Aether: beating gzip-9 with a neural state-space model

A diagonal linear SSM with 66 parameters, adaptive from scratch per block. 17.1% smaller than gzip-9 on the Silesia Corpus.

by Craton engineering

The state-of-the-art for general-purpose lossless compression has not moved much in a decade. gzip from 1993, bzip2 from 1996, xz from 2009, zstd from 2015. The underlying models — Huffman, BWT, LZMA — are older still. We wanted to know what it would take to meaningfully improve, in pure Rust, at speeds that are plausible for production.

Aether is the answer.

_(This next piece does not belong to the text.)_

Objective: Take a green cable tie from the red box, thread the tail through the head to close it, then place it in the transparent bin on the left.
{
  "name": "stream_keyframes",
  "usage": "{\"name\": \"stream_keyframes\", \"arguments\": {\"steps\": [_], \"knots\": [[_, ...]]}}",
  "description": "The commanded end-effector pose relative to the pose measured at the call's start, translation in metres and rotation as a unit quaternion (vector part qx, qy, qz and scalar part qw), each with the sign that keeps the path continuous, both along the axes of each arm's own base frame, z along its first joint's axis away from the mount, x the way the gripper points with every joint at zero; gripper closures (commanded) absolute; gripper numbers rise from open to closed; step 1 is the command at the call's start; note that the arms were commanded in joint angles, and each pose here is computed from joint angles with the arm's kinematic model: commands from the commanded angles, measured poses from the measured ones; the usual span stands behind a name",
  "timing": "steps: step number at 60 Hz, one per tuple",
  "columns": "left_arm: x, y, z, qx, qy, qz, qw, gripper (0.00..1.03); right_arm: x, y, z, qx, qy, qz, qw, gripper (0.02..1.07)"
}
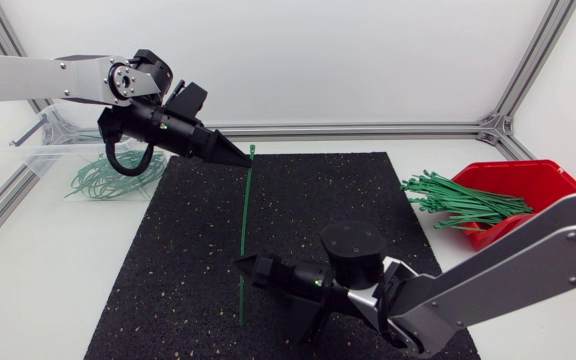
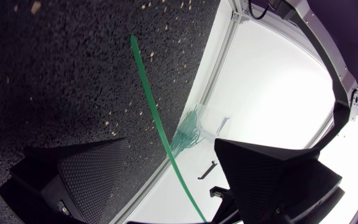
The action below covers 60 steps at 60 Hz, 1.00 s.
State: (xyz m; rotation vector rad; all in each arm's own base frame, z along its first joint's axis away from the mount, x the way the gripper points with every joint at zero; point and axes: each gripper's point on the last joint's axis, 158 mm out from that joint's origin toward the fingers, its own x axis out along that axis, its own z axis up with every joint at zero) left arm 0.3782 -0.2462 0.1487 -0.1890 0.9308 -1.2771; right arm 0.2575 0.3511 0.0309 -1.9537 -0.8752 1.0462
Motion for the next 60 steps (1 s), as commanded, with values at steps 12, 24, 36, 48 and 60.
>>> {"name": "stream_keyframes", "arguments": {"steps": [12,24,36,48,60], "knots": [[-0.004,-0.002,-0.003,0.004,0.003,-0.010,1.000,1.00,0.035,-0.006,0.012,0.018,-0.016,-0.031,0.999,0.07],[-0.005,-0.007,-0.002,0.003,0.003,-0.016,1.000,1.00,0.018,-0.007,0.003,0.009,-0.006,-0.020,1.000,0.07],[-0.011,-0.010,-0.002,0.005,0.012,-0.021,1.000,1.00,0.001,0.004,-0.001,0.002,-0.004,-0.003,1.000,0.07],[-0.013,-0.010,-0.001,0.006,0.015,-0.022,1.000,1.00,-0.014,0.011,-0.005,-0.007,-0.007,0.005,1.000,0.09],[-0.015,-0.010,-0.001,0.006,0.015,-0.023,1.000,1.00,-0.026,0.011,-0.007,-0.014,-0.011,0.007,1.000,0.30]]}}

On the Silesia Corpus (the 202 MiB, 12-file industry standard), it achieves a 26.45% ratio. gzip-9 lands at 31.91%. bzip2-9 at 25.72%. Aether sits between gzip and bzip2, much closer to bzip2 — 17.1% smaller than gzip, only 2.8% larger than bzip2.

The approach

Traditional archivers couple modeling and coding tightly. Huffman assumes a specific probability structure; LZMA assumes another. Aether separates them. The modeling layer produces a probability distribution; the coding layer compresses against whatever it is handed.

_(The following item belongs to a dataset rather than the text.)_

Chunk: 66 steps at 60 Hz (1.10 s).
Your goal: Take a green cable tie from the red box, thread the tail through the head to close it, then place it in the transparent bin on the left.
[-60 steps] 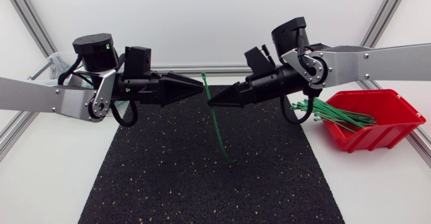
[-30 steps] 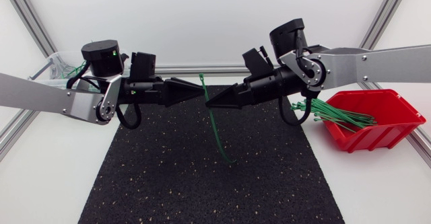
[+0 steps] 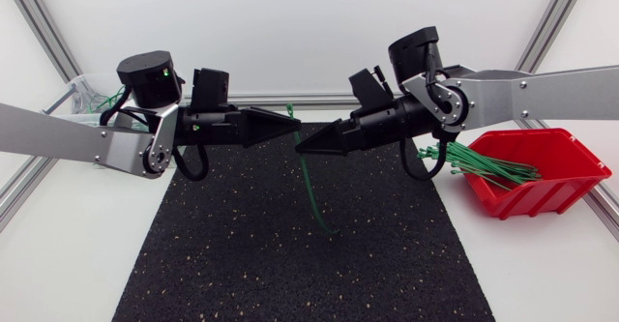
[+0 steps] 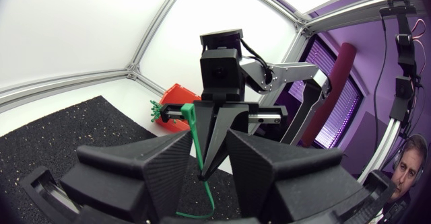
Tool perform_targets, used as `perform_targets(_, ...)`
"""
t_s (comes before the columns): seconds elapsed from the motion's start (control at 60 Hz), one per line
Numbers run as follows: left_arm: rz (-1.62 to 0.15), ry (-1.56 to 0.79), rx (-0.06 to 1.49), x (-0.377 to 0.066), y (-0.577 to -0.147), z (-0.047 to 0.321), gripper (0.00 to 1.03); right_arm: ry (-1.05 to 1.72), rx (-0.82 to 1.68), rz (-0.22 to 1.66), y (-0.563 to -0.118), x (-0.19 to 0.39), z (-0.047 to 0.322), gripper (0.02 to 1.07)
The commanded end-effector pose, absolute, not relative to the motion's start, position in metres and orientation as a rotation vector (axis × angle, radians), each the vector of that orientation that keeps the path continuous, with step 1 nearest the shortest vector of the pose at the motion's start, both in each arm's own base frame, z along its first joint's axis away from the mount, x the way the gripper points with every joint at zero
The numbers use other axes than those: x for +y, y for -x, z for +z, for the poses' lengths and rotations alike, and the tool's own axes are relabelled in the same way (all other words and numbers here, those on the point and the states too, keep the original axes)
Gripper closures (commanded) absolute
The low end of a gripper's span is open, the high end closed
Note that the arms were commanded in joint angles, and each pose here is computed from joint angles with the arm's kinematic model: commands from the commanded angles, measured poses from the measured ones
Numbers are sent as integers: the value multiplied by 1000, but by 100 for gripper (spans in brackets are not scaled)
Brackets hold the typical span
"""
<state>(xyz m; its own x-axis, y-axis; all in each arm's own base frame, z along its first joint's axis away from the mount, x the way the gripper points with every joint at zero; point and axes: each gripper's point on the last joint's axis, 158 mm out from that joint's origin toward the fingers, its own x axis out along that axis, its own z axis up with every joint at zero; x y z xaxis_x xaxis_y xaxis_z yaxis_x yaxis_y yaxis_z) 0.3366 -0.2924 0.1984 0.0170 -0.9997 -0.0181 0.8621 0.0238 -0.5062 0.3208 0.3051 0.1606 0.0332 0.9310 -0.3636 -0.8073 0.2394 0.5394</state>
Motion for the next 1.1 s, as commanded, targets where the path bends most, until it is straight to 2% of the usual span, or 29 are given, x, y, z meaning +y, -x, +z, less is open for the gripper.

The modeling layer is the interesting part:

  1. Content-Defined Chunking with FastCDC (16–512–4096 KiB chunks). Keeps boundary stability across edits.
  2. Entropy analysis + content-type detection per chunk.
  3. Semantic solid grouping — files of the same type are compressed together.
  4. Adaptive routing — per chunk, pick the smallest of five pipelines: BWT+MTF+RLE+NeuralSSM+RangeCoding, LZ77+Predictor+RangeCoding, plain predictor + range coding, zstd-19 fallback, or store.
  5. Neural SSM Predictor: a diagonal linear state-space model with 66 learnable parameters that adapts from scratch per block, with a hierarchical RLE predictor and an order-2 literal context blend.

The final coder is a custom byte-aligned range coder with 15-bit CDF precision. Every piece is measured; every piece earns its place in the pipeline.

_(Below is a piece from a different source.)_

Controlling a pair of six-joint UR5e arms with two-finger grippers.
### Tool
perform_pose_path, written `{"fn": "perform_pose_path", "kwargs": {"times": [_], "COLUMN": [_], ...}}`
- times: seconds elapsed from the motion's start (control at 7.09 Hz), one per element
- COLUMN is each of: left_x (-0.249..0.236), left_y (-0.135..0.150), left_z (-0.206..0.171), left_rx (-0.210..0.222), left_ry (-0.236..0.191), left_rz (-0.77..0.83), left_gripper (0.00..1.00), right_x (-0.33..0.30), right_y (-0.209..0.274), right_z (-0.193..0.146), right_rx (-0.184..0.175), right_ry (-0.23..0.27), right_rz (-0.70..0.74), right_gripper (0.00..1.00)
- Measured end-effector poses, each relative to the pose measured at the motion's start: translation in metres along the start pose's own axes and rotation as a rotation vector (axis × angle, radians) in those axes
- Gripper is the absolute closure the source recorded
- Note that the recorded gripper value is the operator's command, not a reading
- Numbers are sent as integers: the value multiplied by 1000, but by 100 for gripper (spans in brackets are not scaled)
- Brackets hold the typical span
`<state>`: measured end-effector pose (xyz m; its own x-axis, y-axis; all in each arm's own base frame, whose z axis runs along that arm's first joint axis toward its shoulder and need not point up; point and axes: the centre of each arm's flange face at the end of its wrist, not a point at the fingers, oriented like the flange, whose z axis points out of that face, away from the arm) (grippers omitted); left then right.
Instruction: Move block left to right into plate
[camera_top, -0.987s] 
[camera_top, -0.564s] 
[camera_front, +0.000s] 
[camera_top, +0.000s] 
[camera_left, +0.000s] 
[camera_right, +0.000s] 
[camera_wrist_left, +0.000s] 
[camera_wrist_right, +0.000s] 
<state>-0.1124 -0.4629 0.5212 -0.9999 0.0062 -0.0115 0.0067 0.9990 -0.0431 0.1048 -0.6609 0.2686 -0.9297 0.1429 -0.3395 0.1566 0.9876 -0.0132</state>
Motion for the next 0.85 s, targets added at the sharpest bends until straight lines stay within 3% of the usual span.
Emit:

Why neural, and why 66 parameters

The "neural" label is loaded. We are not doing a transformer. We are using a tiny diagonal SSM with 32 exponential moving averages at timescales from 0.5 to 0.999, feeding binary classifiers, mixed adaptively with a hierarchical RLE predictor.

66 parameters is a deliberate choice. Fewer than a chess-engine evaluation function. Small enough to update in the inner loop with no GPU and no dependencies. Adaptive enough that it re-learns the source statistics from scratch for each block — no pre-trained weights, no model download, no non-determinism.

Where the cost goes

~1.3 MiB/s on our internal corpus in the current release. Breakdown: BWT sort ~50%, Neural SSM predict+update ~25%, range coding ~15%, everything else ~10%. The BWT sort is the obvious next optimization target; we have a plan that we haven't yet landed.

What it is good for, and what it is not

Good: cold archives, code repositories, text-heavy datasets, backups, anywhere the decompression happens rarely and the size matters. Also: situations where you want a reproducible single-binary pure-Rust compression stack.

Not good (yet): real-time compression of high-throughput streams. That is zstd's home turf, and we are not trying to displace it there.

Source: github.com/craton-co/aether-arch. Six crates: core, CLI, FFI (cbindgen), REST API, Wasm (decompress-only), Python (PyO3). Encryption: AES-256-GCM / ChaCha20-Poly1305 with Argon2id KDF.